Moore’s Law Is Over (Again)

According to this article in Nature, Moore’s Law is officially done. And bears poop in the woods.

Note when the time axis ends...
Note when the time axis ends…

There was a time, a few years back, when the constant exponential growth rate of the number of transistors packed into an IC was taken for granted: every two years, a doubling in density. After all, it was a “law” proposed by Gordon E. Moore, founder of Intel. Less a law than a production goal for a silicon manufacturer, it proved to be a very useful marketing gimmick.

Rumors of the death of Moore’s law usually stir up every couple years, and then Intel would figure out a way to pack things even more densely. But lately, even Intel has admitted that the pace of miniaturization has to slow down. And now we have confirmation in Nature: the cost of Intel continuing its rate of miniaturization is less than the benefit.

We’ve already gotten used to CPU speed increases slowing way down in the name of energy efficiency, so this isn’t totally new territory. Do we even care if the Moore’s-law rate slows down by 50%? How small do our ICs need to be?

Graph by [Wgsimon] via Wikipedia.

52 thoughts on “Moore’s Law Is Over (Again)

  1. This post, which ends with “How small do our ICs need to be?”, is followed by an add for tiny 8 and 14 pin MCUs. I don’t know if it is advertisers targeting the posts, or just chance. either way the picture of an ant holding a chip made me smile after reading the post.

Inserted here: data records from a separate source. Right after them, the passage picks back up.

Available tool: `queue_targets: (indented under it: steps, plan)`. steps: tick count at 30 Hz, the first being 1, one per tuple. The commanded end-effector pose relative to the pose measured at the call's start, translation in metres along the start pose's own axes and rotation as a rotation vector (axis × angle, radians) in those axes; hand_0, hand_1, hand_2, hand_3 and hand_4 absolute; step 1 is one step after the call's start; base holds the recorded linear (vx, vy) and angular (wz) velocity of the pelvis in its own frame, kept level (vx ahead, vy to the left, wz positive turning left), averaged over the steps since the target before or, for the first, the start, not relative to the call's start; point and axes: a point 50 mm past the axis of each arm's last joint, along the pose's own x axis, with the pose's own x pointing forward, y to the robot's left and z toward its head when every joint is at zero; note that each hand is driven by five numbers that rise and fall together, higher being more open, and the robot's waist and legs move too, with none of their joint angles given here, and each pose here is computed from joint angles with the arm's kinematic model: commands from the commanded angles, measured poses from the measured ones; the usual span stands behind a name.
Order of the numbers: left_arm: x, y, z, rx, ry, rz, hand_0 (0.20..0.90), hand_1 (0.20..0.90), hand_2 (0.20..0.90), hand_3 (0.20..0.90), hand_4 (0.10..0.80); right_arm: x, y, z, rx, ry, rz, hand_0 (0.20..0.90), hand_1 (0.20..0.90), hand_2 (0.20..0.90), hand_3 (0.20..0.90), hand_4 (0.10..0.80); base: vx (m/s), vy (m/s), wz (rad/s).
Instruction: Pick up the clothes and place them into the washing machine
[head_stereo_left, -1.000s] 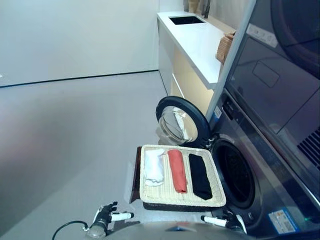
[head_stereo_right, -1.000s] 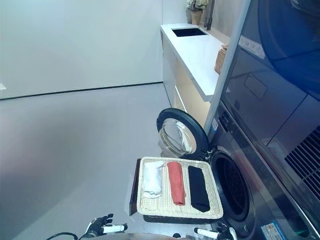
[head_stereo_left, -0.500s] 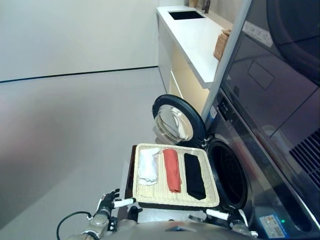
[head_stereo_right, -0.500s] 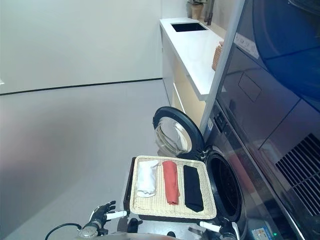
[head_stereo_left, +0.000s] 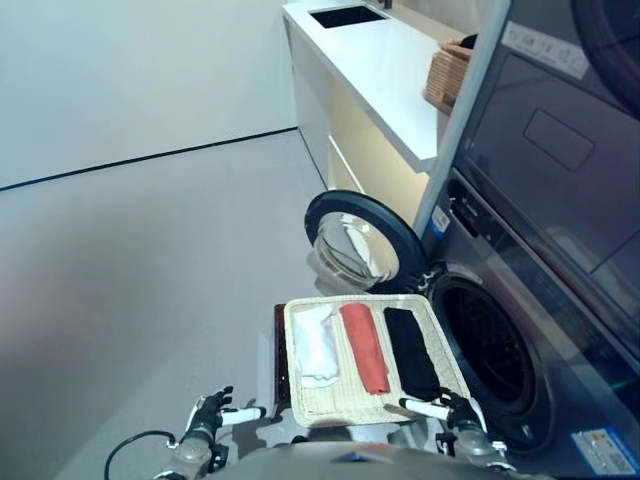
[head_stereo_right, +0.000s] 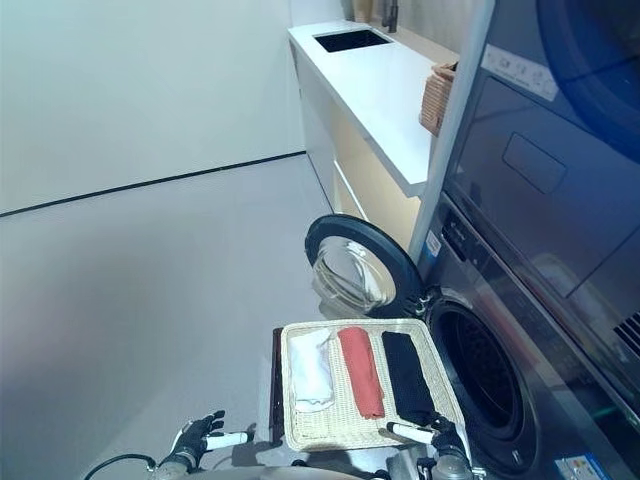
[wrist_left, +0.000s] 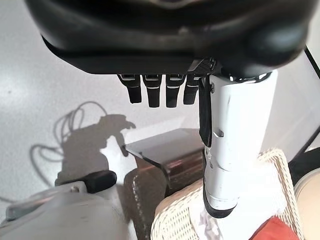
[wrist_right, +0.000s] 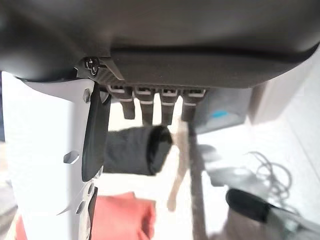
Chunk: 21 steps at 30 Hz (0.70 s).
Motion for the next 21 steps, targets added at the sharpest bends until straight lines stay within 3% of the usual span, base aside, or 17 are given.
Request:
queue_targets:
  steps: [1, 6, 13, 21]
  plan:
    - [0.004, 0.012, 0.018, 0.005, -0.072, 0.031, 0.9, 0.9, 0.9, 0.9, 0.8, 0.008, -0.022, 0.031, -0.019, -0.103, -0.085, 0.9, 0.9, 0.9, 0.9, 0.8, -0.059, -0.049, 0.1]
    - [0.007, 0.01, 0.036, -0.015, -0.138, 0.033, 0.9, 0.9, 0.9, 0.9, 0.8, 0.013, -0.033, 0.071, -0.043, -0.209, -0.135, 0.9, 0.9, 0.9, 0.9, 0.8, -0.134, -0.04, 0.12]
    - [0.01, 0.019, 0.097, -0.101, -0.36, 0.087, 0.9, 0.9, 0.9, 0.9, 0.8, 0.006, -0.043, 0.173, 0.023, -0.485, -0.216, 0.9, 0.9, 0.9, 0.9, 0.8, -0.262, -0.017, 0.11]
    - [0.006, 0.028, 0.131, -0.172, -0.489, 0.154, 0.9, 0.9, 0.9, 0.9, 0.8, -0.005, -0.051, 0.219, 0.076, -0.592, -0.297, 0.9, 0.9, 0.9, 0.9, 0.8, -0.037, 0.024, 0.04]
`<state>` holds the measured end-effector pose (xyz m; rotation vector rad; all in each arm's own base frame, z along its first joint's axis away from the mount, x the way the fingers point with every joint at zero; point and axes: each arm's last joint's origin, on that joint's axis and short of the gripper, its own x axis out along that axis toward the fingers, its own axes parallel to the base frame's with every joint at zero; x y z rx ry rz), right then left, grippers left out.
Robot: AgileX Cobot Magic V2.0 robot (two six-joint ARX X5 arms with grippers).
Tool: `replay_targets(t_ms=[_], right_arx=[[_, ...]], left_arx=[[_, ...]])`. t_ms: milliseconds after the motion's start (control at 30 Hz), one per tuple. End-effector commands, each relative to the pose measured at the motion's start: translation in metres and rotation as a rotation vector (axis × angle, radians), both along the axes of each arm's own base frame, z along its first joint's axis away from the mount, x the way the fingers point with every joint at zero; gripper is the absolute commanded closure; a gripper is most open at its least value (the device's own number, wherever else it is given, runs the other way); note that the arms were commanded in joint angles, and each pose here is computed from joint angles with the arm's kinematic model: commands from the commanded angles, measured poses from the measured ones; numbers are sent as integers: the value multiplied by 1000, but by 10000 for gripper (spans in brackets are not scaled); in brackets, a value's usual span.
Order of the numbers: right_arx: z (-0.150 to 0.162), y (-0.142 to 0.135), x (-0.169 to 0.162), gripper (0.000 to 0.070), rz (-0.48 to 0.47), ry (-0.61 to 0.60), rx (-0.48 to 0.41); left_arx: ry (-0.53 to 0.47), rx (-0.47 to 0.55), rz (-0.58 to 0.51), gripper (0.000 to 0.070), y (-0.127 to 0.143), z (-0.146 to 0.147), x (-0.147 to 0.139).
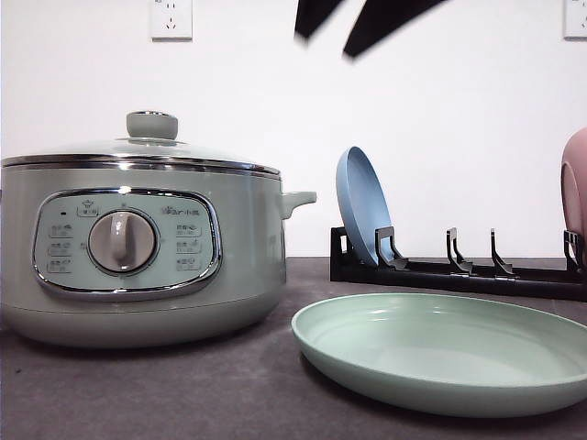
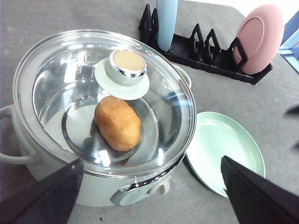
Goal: Transfer potato from steamer to green plate
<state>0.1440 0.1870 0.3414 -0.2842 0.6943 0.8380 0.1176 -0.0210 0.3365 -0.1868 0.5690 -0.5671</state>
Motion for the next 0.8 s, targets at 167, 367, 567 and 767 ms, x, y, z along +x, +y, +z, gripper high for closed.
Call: replay_targets(t_ms=[167,367,567,767], right_arx=[[22,-26,17,361,106,109,227],[23,-41,29,361,129,167,300],[23,-43,30,361,123,162,299],[23,-43,30,361,124,162,298]], left_arx=[[-30,2,-9,104,0,6,0],[-29,2,-9,104,0,6,0],[-28,2,-9,104,0,6,0],[-25,-2,-5,105,0,6,1]])
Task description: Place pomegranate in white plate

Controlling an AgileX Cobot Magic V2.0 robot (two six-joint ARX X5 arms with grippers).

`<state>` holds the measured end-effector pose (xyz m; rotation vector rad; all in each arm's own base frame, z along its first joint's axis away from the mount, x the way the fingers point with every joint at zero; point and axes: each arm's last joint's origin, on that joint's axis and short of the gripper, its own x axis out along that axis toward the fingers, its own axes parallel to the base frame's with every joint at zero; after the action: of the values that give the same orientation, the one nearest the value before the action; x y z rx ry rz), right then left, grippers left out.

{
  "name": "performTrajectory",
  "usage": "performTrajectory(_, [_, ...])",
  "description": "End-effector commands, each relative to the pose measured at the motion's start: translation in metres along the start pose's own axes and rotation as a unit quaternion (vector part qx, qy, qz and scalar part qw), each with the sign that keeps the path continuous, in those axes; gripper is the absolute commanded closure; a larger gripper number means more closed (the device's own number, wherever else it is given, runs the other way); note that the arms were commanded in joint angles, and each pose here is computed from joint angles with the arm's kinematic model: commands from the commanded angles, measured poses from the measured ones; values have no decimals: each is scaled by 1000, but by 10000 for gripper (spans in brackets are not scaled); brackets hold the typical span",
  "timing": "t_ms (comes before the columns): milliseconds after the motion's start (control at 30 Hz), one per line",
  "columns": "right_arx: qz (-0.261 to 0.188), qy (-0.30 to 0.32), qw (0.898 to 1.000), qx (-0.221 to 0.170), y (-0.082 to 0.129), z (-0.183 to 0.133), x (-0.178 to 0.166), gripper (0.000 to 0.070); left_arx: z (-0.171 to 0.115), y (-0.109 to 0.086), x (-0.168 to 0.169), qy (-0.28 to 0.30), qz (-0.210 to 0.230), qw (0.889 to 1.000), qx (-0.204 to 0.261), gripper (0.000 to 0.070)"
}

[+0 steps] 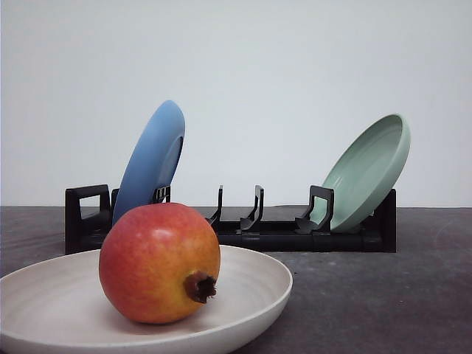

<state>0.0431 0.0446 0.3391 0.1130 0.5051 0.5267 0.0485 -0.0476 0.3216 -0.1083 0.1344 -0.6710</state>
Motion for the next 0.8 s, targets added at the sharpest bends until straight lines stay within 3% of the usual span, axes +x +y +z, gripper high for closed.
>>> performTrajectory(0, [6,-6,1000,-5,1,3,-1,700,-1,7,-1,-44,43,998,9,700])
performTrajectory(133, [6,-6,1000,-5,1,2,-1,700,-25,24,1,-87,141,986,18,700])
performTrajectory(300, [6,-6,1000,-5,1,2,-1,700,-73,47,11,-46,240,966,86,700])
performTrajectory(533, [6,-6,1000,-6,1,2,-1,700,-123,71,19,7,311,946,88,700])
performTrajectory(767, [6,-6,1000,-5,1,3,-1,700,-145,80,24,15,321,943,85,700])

  2. Digital will continue on into whatever technology ends up replacing silicon as well as probably expand into 3D structures. The mismatch due to small feature sizes as well as other things like short channel effects already prevent analog from shrinking further.

    1. The mismatch is actually that “Moore’s law” isn’t Moore’s law. It was distorted into Intel’s marketing spin around the 90’s.

      Moore’s law is about the number of transistors per chip at the optimum cost. Take the picture above for example, and you’ll notice there’s no control of price – just a bunch of CPUs that fit a logarithmic curve, regardless of the cost per transistor. That’s why “Moore’s law” has appeared to hold over the decades – you can always put more transistors on a chip by making a larger chip, which also makes it more expensive but we’ll just pretend Moore didn’t care about that because it makes for nice infographics for the futurists.

      The real Moore’s law stopped almost 20 years ago, because ever finer processing nodes require exponentially higher investments and exponentially more chips to be sold to offset the cost. But the market for CPUs and chips is not expanding exponentially at the same rate. The market is slowly maturing, so it’s taking ever longer to recoup the investment and gain enough capital for the next step.

  3. “Do we even care if the Moore’s-law rate slows down by 50%?”

    Yes? Yes we do?

    On the desktop, SSDs have masked the lack of improvement in CPUs for a few years now but even if they get higher capacity and cheaper, they’re not going to boost computer speeds much beyond what they already have.

    After 40 years of new application areas opening up due to faster silicon and higher transistor counts I think we run the risk of technology starting to stagnate, relatively speaking. And to the extent that our economy has benefitted from those 40 years of growth, the hit from a technological slowdown will probably be uncomfortable at the very least.

      1. No matter the effort 9 women can’t produce 1 baby in one month. The bottlenecks are real and a significant subset of problems have strong linear dependencies making parallel execution impossible in practice. Trying to use speculation to crack linear dependencies is complicated, expensive (hardware & power usage) and of no help for many problems.

        1. On the other hand, how much developer productivity over the previous decades has been sucked up by churn, by people reinventing the wheel, again, and again, badly, because they don’t learn from the past, enabled by the fact that the market was growing quickly and hardware was growing more capable?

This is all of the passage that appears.